證菩提寺は横浜市栄区上郷町にあります。このお寺のある山ノ内荘はもともとは鎌倉郡にありました。寺の縁起によれば、源頼朝が石橋山で挙兵した際に頼朝の身代わりとなって討死した佐那田与一義忠のため、鎌倉の鬼門にあたる当地山ノ内本郷に、建久八年(1197)に創建したとあります。真言宗で源頼朝と縁のあるお寺です。

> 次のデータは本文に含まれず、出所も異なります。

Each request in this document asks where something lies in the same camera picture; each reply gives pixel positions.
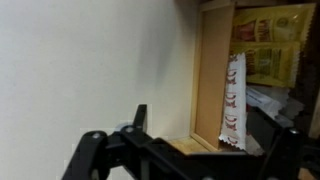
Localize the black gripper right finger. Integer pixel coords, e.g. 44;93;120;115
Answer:
248;107;304;180

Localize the yellow relish packet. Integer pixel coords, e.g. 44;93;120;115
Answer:
229;41;301;88
232;3;316;44

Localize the white ketchup packets pile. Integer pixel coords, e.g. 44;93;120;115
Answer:
246;84;305;128

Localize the wooden tiered condiment organizer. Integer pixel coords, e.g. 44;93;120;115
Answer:
168;0;320;158

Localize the white ketchup packet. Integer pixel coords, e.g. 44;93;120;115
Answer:
218;53;248;150

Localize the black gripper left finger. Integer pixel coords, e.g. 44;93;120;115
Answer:
61;104;208;180

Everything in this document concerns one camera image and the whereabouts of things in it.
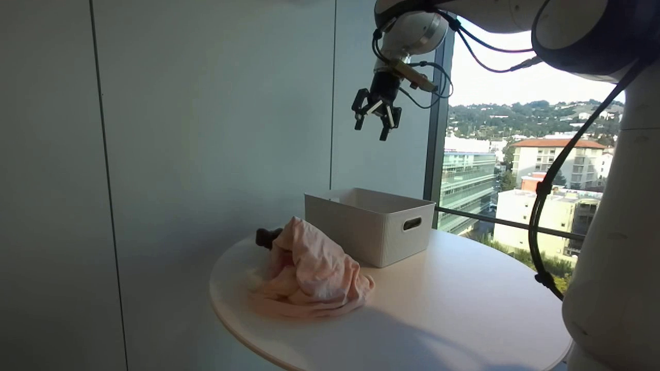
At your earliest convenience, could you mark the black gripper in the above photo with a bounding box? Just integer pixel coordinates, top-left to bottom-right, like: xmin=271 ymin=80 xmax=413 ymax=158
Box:
xmin=351 ymin=70 xmax=404 ymax=144

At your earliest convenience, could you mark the peach shirt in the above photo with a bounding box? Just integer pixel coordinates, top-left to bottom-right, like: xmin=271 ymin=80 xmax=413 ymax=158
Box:
xmin=248 ymin=215 xmax=377 ymax=320

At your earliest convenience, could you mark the glass office building outside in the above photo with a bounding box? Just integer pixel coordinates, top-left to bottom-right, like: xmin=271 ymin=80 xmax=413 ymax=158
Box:
xmin=439 ymin=151 xmax=508 ymax=236

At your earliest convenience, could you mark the dark window railing bar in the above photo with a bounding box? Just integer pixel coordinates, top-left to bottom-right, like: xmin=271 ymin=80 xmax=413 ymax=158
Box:
xmin=435 ymin=202 xmax=585 ymax=242

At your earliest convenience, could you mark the red roofed building outside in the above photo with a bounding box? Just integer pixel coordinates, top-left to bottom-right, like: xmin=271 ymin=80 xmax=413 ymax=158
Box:
xmin=511 ymin=136 xmax=614 ymax=191

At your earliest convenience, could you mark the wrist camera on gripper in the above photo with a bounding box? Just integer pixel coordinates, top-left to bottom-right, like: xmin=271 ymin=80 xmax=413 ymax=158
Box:
xmin=372 ymin=57 xmax=439 ymax=94

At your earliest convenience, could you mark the dark window frame post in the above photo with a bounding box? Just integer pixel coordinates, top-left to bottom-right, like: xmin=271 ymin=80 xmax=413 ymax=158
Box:
xmin=421 ymin=28 xmax=457 ymax=207

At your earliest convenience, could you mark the white plastic basket with handles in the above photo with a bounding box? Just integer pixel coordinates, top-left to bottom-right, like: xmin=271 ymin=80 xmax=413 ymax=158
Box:
xmin=303 ymin=186 xmax=437 ymax=270

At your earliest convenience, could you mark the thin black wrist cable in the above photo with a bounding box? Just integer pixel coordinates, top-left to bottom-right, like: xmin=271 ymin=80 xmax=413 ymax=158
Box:
xmin=368 ymin=6 xmax=547 ymax=112

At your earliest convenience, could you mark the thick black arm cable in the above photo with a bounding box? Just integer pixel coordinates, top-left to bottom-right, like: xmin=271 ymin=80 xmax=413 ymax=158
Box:
xmin=525 ymin=57 xmax=652 ymax=300

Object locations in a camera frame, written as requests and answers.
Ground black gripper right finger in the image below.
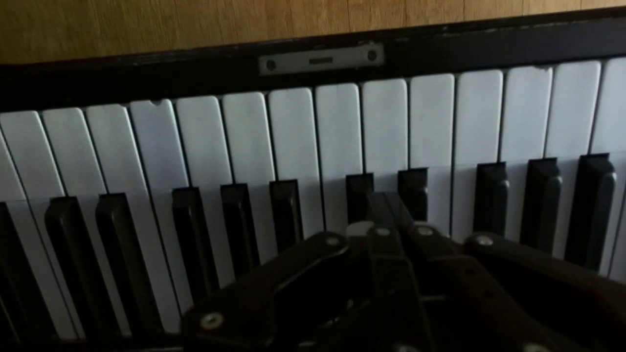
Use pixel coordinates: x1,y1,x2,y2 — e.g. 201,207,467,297
389,190,626,352

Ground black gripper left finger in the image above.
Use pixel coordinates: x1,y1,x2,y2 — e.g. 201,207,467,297
179,190,422,352

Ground black piano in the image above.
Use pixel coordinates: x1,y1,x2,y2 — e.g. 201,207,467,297
0,6,626,352

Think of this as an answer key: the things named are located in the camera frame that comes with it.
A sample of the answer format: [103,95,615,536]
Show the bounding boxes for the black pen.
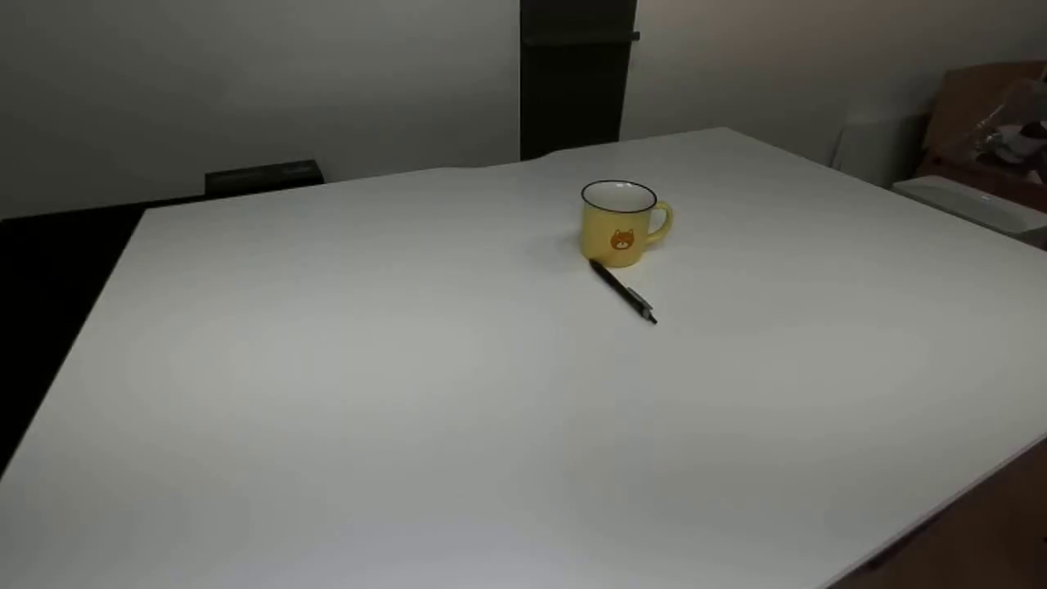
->
[585,254,660,328]

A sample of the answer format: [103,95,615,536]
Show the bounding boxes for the yellow enamel mug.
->
[577,176,677,270]

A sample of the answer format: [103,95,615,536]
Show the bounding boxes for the black low box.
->
[203,156,327,198]

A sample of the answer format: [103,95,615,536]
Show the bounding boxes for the white bin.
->
[832,100,932,190]

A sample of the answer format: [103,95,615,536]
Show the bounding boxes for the white flat box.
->
[889,170,1047,251]

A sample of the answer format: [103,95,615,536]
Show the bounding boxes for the brown cardboard box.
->
[918,58,1047,186]

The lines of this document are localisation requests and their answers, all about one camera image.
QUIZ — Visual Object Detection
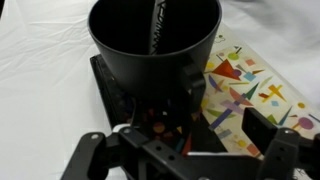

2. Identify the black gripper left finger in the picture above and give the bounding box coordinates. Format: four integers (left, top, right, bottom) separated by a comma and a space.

先日、お寺の収蔵庫を見る機会がありましたが、阿弥陀三尊像のほかに、文覚上人像や西行の石造などが安置されていました。この文覚上人像は文覚が彫ったとされるもので、この證菩提寺のほか、鎌倉市南の補陀洛寺、西の成就院にもあります。実のところ、何故にこの三か寺に安置されているのか不思議に思いましたが、この三か所は鎌倉の「四角四境」(六浦、小坪、稲村、山内)の地の近くにあります。あくまで推測ですが、この文覚上人像は意図して三か寺に安置されたと思われます。誰かが鬼門の地をおさえるために置いたものでしょうか・・・?
そして文覚上人像といえば、荻原碌山にふれない訳にはいけません。荻原碌山の傑作「文覚」は成就院ある文覚上人像に触発されて誕生しました。腕を組んだ二つの像は確かによく似ています。この碌山は源頼朝に石橋山の挙兵を促した文覚上人という人物だけでなく、「袈裟と文覚」の遠藤盛遠と袈裟御前の物語を自らに重ねて一気に文覚像を彫りあげたと思われます。文覚像の腕を組んだ苦渋に満ちた表情は心の奥底に抱えた思いがあるに違いない。
その思いは何かを知りたい方は、芥川龍之介の短編小説『袈裟と盛遠』を読んでみてください。それは頼朝を助けた偉大な文覚上人というより不貞の妻、袈裟御前の物語です。
歴史は勝手に想像するのが実におもしろい。誰も傷つくひとはいませんから・・・。